CHAPTER II
SHIPWRECKED MEN
Sandy Mackintavers was slowly piloting his big Twin-Duplex along a rough and rugged road. It crested the bleak mesa uplands like a red-bellied snake. A twining, orderly road of brickish red, now and again broken into by flat outcrops of yellow sand or white limestone cut into its tires most pitifully.
One who knew Arizona would have recognized that road, although Sandy himself might have gone unrecognized. He was coated with the dust of several bathless days, and underneath the dust, his heavy features were drawn and knotted. Sandy had a general idea that he was in Arizona, but did not care particularly where he was, so long as the car kept going and he drifted westward, unknown of men.
Six weeks previous to this momentous day, Mackintavers had been a power in the world of mesa, ranch, and mine that centered about Albuquerque and Socorro; the world that he had now left far behind him to the eastward, forever.

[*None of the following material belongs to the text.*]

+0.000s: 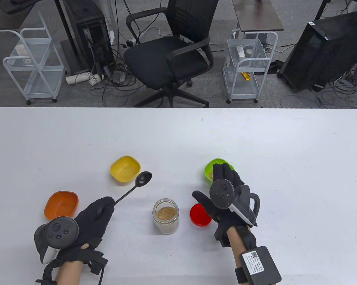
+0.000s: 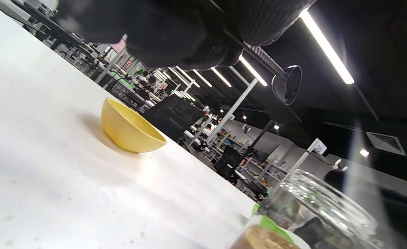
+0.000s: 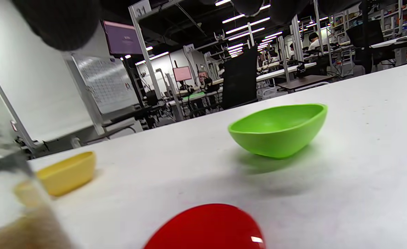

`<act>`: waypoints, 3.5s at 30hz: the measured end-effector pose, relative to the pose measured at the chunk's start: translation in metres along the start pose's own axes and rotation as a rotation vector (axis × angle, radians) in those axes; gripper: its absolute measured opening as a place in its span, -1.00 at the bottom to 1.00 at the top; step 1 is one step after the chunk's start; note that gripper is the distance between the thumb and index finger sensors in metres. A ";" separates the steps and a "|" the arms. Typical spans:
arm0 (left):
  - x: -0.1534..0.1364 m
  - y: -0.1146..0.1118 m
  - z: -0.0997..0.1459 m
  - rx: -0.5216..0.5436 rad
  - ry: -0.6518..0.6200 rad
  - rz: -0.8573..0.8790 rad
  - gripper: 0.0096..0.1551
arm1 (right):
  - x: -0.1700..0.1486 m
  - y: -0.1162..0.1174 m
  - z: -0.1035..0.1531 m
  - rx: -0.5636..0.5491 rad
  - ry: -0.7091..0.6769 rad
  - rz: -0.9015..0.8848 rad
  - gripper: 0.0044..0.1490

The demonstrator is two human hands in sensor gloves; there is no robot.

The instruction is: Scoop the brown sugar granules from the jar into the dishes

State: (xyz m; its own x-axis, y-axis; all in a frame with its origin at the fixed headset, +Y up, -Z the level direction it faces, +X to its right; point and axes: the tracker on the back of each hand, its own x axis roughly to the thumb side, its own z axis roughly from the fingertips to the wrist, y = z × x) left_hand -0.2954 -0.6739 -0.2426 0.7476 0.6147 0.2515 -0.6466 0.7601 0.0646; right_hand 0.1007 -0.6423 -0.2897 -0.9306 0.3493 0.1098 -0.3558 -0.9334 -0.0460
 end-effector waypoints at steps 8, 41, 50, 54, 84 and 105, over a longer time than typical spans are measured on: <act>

His wealth had been large. His unscrupulous fingers had been clutched deep in a score of pies, sometimes leaving very dirty marks about the edge. Mining was his specialty, although he was interested in trading stores and other enterprises on the side. Any bank in the Southwest would have O.K.'d the signature of Alexander Mackintavers for almost any amount.
Yet Sandy had few friends or none. His enemies, mainly those whom he had cheated or bluffed or robbed, feared him deeply. He gave no love to any man or woman. He was said to own the courts of the state and to be above the law; the same has been said of most wealthy men, and with about the same degree of truth.
For, of a sudden, the world of Sandy Mackintavers had cracked and smashed around him. Somewhere a cog slipped; he had been indicted for bribery. That had broken the thick crust of fear which had enveloped him, had released his enemies from the shackles of his strong personality. Overnight, it seemed, a dozen men went into the courts against him, backed by the evidence of those who had taken his money and had done his dirty work.
Sandy Mackintavers, for the first time in his life, had thrown up his hands and quit. His magic had gone; little things done in careless confidence now suddenly loomed up huge and threatening against him. He faced the penitentiary, and knew it; too many of his own hirelings had turned upon him.
Fortunately for himself, he slipped through the bribery charge on a technicality, and devoted himself to buying off his worst enemies. That saved him from the courts and the penitentiary, but it brought down upon him a horde of vultures—both men and women with whom he had in times past dealt with after his own fashion. Now they dealt with him, and in full measure.